##### Given data #####

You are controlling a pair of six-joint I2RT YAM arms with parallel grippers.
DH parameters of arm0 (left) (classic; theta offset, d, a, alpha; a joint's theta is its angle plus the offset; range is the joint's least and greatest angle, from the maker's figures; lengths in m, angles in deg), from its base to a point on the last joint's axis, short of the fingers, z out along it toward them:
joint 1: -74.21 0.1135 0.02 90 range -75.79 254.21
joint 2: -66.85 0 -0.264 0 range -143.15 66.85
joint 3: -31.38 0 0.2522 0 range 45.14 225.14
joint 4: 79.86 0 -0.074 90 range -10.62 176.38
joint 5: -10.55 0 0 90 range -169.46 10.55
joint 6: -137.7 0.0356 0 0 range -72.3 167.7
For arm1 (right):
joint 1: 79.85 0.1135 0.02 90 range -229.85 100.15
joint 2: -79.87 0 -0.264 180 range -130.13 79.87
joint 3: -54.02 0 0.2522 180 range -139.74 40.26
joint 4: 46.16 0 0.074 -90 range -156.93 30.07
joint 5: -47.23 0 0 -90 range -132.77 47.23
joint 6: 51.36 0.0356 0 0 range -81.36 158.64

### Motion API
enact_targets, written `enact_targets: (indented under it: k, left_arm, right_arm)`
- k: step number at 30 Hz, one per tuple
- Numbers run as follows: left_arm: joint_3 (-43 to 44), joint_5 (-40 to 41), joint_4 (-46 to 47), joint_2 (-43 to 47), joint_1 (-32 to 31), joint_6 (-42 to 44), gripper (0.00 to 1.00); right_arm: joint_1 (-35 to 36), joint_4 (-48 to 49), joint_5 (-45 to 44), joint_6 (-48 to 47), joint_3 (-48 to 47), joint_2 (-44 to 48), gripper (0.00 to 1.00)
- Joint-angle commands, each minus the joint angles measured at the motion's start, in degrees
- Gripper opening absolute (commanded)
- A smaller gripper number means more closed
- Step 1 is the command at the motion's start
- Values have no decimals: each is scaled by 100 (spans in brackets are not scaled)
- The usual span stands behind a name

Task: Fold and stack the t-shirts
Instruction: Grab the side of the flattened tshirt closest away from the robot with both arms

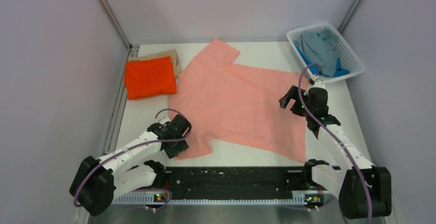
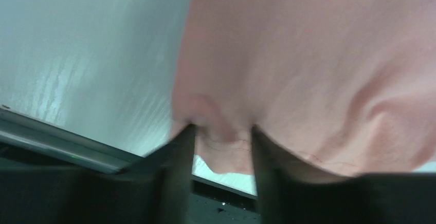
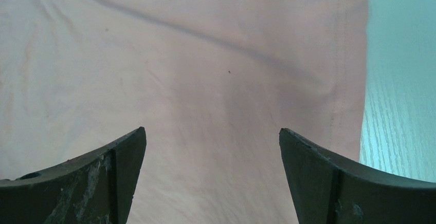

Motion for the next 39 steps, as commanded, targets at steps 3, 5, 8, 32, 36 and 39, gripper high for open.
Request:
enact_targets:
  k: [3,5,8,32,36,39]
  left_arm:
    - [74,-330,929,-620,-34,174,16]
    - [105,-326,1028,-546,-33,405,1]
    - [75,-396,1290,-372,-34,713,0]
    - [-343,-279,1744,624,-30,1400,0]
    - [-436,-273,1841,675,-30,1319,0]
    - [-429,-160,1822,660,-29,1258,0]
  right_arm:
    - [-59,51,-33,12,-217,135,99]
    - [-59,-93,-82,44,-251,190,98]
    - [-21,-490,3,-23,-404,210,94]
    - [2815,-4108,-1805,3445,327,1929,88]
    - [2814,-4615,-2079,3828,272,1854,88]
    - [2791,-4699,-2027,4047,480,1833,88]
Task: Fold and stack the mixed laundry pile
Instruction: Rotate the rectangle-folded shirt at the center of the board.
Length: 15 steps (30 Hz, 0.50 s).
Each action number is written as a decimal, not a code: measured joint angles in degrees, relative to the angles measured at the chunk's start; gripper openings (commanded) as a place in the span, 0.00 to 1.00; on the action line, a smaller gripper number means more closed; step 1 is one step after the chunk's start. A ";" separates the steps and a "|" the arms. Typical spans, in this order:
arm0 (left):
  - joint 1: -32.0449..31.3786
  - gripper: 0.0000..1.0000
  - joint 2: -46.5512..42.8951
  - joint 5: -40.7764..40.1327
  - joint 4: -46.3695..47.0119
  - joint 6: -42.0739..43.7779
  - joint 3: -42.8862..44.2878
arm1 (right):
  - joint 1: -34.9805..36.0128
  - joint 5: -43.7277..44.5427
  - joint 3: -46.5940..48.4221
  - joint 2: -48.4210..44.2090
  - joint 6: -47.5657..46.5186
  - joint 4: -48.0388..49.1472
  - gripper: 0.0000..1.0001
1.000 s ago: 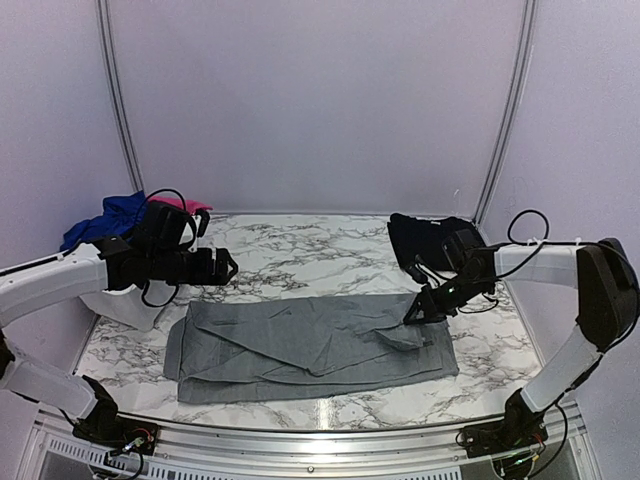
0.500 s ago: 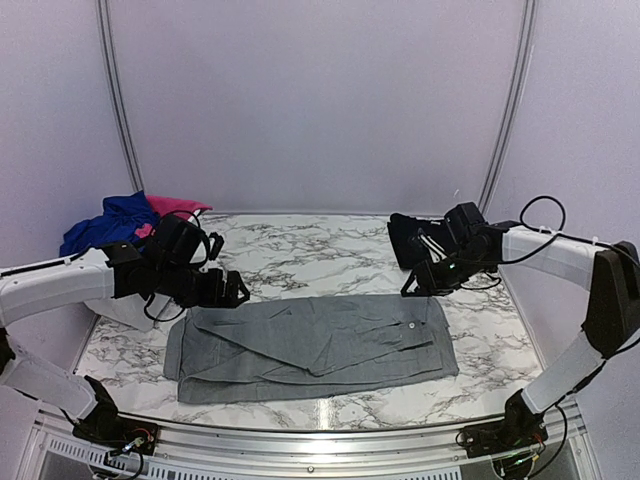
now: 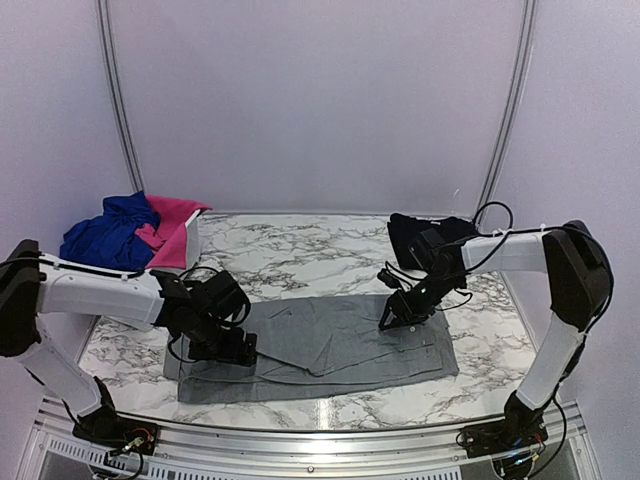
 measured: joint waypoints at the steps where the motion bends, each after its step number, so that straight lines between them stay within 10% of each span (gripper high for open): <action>1: 0.33 0.99 2.21 -0.52 -0.20 0.00 0.35 | 0.00 0.02 -0.74 0.00 0.04 0.02 0.48; 9: 7.58 0.99 17.51 -5.60 -2.60 5.35 14.47 | 0.00 -0.90 -8.41 -3.98 2.64 2.27 0.47; 15: 13.64 0.99 36.79 -7.91 -4.33 14.58 41.03 | 3.78 -4.31 -13.66 -8.24 7.41 4.46 0.47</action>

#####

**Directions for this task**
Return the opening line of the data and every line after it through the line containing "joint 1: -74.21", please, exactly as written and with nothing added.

**Task response**
You are controlling a pair of six-joint I2RT YAM arms with parallel grippers.
DH parameters of arm0 (left) (classic; theta offset, d, a, alpha; a joint's theta is its angle plus the offset; range is the joint's least and greatest angle, from the maker's figures; lengths in m, angles in deg), from its base to a point on the last joint's axis, short of the fingers, z out along it toward them:
joint 1: -74.21 0.1135 0.02 90 range -75.79 254.21

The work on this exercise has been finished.